# What to produce:
Return every line of the material exactly.

---+---

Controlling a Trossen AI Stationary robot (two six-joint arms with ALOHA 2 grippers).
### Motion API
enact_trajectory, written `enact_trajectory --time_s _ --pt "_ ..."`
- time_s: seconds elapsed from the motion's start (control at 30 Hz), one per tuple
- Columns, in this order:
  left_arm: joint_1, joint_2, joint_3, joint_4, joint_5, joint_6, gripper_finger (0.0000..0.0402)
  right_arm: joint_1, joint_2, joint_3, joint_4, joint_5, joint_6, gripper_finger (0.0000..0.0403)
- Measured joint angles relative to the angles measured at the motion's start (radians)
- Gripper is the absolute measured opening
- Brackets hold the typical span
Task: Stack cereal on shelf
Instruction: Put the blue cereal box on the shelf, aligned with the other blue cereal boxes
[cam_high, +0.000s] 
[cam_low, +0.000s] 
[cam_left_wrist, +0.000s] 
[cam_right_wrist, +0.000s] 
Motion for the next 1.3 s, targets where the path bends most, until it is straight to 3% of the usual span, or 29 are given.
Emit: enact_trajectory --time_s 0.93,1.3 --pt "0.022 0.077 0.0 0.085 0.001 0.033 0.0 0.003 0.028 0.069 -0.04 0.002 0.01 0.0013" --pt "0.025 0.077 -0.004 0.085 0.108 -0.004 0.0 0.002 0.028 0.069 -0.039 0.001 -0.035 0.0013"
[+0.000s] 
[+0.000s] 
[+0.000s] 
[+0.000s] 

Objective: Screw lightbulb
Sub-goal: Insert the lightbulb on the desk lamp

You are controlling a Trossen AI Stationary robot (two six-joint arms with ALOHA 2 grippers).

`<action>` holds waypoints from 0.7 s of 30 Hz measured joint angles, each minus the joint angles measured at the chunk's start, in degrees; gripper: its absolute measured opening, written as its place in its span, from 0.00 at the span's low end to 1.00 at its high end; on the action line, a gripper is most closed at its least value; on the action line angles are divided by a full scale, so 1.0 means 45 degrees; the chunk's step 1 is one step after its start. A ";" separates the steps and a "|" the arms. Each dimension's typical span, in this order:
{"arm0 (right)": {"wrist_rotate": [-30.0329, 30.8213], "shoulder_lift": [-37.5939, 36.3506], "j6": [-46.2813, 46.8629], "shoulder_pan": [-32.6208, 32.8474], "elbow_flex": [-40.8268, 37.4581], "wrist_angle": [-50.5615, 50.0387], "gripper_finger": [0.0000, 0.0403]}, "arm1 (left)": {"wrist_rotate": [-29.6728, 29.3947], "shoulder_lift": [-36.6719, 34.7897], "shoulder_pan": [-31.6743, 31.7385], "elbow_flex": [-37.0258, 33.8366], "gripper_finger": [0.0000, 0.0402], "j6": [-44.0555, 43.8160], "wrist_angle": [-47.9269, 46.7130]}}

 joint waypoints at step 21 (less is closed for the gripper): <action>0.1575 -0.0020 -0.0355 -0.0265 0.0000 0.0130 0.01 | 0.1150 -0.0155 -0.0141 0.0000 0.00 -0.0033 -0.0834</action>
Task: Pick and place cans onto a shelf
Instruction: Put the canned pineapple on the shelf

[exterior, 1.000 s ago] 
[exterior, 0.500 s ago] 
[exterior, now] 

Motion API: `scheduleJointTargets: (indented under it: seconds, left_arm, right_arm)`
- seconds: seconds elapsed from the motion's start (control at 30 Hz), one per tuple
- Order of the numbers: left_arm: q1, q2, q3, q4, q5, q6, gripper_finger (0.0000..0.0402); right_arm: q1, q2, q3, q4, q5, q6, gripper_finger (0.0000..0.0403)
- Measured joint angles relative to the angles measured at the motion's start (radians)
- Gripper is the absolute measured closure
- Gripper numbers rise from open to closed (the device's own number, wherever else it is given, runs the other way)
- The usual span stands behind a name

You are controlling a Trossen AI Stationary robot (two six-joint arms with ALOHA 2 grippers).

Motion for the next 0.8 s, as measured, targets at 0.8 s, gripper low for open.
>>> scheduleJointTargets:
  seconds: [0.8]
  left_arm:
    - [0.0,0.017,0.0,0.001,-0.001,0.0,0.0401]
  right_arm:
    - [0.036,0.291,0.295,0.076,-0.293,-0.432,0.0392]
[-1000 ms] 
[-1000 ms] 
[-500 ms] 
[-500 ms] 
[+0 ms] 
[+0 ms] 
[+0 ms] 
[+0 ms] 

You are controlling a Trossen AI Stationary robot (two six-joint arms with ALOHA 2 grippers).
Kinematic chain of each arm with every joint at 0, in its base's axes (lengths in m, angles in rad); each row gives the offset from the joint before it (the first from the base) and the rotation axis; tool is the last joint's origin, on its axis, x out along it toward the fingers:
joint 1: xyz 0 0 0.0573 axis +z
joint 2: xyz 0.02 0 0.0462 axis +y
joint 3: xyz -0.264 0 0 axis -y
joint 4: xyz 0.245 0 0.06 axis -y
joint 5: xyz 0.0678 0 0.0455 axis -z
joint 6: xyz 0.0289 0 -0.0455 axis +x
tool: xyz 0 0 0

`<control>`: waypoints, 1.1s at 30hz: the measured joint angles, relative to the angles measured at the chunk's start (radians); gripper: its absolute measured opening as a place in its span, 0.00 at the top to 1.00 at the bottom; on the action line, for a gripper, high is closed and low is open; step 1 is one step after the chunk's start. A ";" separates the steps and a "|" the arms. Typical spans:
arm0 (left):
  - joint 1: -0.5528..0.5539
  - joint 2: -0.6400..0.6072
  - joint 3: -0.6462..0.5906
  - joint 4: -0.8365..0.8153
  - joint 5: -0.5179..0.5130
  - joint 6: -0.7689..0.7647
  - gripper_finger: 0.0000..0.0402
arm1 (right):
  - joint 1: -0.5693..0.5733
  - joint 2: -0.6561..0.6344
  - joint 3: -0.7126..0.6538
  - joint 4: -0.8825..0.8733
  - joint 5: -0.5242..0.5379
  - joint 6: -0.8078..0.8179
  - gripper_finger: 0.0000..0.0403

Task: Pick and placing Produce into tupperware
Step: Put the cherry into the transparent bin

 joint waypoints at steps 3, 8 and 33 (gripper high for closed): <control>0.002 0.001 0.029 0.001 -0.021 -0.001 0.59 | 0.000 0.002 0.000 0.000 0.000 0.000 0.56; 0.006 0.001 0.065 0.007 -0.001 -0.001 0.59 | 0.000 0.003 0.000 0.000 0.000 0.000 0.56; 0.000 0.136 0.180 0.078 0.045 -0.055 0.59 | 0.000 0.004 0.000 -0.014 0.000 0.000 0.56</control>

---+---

# The completed task:
Controlling a Trossen AI Stationary robot (two six-joint arms with ALOHA 2 grippers).
### Motion API
enact_trajectory, written `enact_trajectory --time_s _ --pt "_ ..."`
- time_s: seconds elapsed from the motion's start (control at 30 Hz), one per tuple
- Columns, in this order:
  left_arm: joint_1, joint_2, joint_3, joint_4, joint_5, joint_6, gripper_finger (0.0000..0.0402)
  right_arm: joint_1, joint_2, joint_3, joint_4, joint_5, joint_6, gripper_finger (0.0000..0.0403)
- Measured joint angles relative to the angles measured at the motion's start (radians)
- Gripper is the absolute measured opening
- Brackets hold the typical span
Task: Stack cereal on shelf
Instruction: Put the blue cereal box on the shelf, aligned with the other blue cereal boxes
[cam_high, +0.000s] 
[cam_low, +0.000s] 
[cam_left_wrist, +0.000s] 
[cam_right_wrist, +0.000s] 
Motion for the next 1.3 s, targets where the path bends most, until it is straight to 3% of the usual span, or 29 are given.
Emit: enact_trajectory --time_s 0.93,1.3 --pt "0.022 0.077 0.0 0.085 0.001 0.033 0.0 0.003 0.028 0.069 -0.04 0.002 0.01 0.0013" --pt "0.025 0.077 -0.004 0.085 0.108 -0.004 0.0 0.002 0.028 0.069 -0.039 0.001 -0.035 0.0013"
[+0.000s] 
[+0.000s] 
[+0.000s] 
[+0.000s] 

Objective: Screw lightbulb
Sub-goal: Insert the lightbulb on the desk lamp

You are controlling a Trossen AI Stationary robot (two six-joint arms with ALOHA 2 grippers).

`<action>` holds waypoints from 0.7 s of 30 Hz measured joint angles, each minus the joint angles measured at the chunk's start, in degrees; gripper: its absolute measured opening, written as its place in its span, from 0.00 at the span's low end to 1.00 at its high end; on the action line, a gripper is most closed at its least value; on the action line angles are divided by a full scale, so 1.0 means 45 degrees; the chunk's step 1 is one step after its start. A ";" separates the steps and a "|" the arms. Each dimension's typical span, in this order:
{"arm0 (right)": {"wrist_rotate": [-30.0329, 30.8213], "shoulder_lift": [-37.5939, 36.3506], "j6": [-46.2813, 46.8629], "shoulder_pan": [-32.6208, 32.8474], "elbow_flex": [-40.8268, 37.4581], "wrist_angle": [-50.5615, 50.0387], "gripper_finger": [0.0000, 0.0403]}, "arm1 (left)": {"wrist_rotate": [-29.6728, 29.3947], "shoulder_lift": [-36.6719, 34.7897], "shoulder_pan": [-31.6743, 31.7385], "elbow_flex": [-37.0258, 33.8366], "gripper_finger": [0.0000, 0.0402], "j6": [-44.0555, 43.8160], "wrist_angle": [-47.9269, 46.7130]}}

 joint waypoints at step 21 (less is closed for the gripper): <action>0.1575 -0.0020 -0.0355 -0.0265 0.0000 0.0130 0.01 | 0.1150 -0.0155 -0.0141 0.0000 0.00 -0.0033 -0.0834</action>
Task: Pick and place cans onto a shelf
Instruction: Put the canned pineapple on the shelf

[exterior, 1.000 s ago] 
[exterior, 0.500 s ago] 
[exterior, now] 

Motion API: `scheduleJointTargets: (indented under it: seconds, left_arm, right_arm)`
- seconds: seconds elapsed from the motion's start (control at 30 Hz), one per tuple
- Order of the numbers: left_arm: q1, q2, q3, q4, q5, q6, gripper_finger (0.0000..0.0402); right_arm: q1, q2, q3, q4, q5, q6, gripper_finger (0.0000..0.0403)
- Measured joint angles relative to the angles measured at the motion's start (radians)
- Gripper is the absolute measured closure
- Gripper numbers rise from open to closed (the device's own number, wherever else it is given, runs the other way)
- The usual span stands behind a name

You are controlling a Trossen AI Stationary robot (two six-joint arms with ALOHA 2 grippers).

Motion for the next 0.8 s, as measured, targets at 0.8 s, gripper low for open.
>>> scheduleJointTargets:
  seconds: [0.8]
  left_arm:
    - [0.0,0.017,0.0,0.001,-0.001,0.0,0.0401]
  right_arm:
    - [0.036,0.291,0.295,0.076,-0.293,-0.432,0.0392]
[-1000 ms] 
[-1000 ms] 
[-500 ms] 
[-500 ms] 
[+0 ms] 
[+0 ms] 
[+0 ms] 
[+0 ms] 

You are controlling a Trossen AI Stationary robot (two six-joint arms with ALOHA 2 grippers).
Kinematic chain of each arm with every joint at 0, in its base's axes (lengths in m, angles in rad); each row gives the offset from the joint before it (the first from the base) and the rotation axis; tool is the last joint's origin, on its axis, x out along it toward the fingers:
joint 1: xyz 0 0 0.0573 axis +z
joint 2: xyz 0.02 0 0.0462 axis +y
joint 3: xyz -0.264 0 0 axis -y
joint 4: xyz 0.245 0 0.06 axis -y
joint 5: xyz 0.0678 0 0.0455 axis -z
joint 6: xyz 0.0289 0 -0.0455 axis +x
tool: xyz 0 0 0

`<control>`: waypoints, 1.1s at 30hz: the measured joint angles, relative to the angles measured at the chunk's start (radians); gripper: its absolute measured opening as a place in its span, 0.00 at the top to 1.00 at the bottom; on the action line, for a gripper, high is closed and low is open; step 1 is one step after the chunk's start. A ";" separates the steps and a "|" the arms. Typical spans:
arm0 (left):
  - joint 1: -0.5528..0.5539
  - joint 2: -0.6400..0.6072
  - joint 3: -0.6462..0.5906
  - joint 4: -0.8365..0.8153
  - joint 5: -0.5179..0.5130
  - joint 6: -0.7689..0.7647
  - gripper_finger: 0.0000..0.0402
arm1 (right):
  - joint 1: -0.5693..0.5733
  - joint 2: -0.6561..0.6344
  - joint 3: -0.7126..0.6538
  - joint 4: -0.8825..0.8733
  - joint 5: -0.5242..0.5379
  - joint 6: -0.8078..0.8179
  - gripper_finger: 0.0000..0.0403

Task: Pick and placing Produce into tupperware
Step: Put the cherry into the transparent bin

 joint waypoints at steps 3, 8 and 33 (gripper high for closed): <control>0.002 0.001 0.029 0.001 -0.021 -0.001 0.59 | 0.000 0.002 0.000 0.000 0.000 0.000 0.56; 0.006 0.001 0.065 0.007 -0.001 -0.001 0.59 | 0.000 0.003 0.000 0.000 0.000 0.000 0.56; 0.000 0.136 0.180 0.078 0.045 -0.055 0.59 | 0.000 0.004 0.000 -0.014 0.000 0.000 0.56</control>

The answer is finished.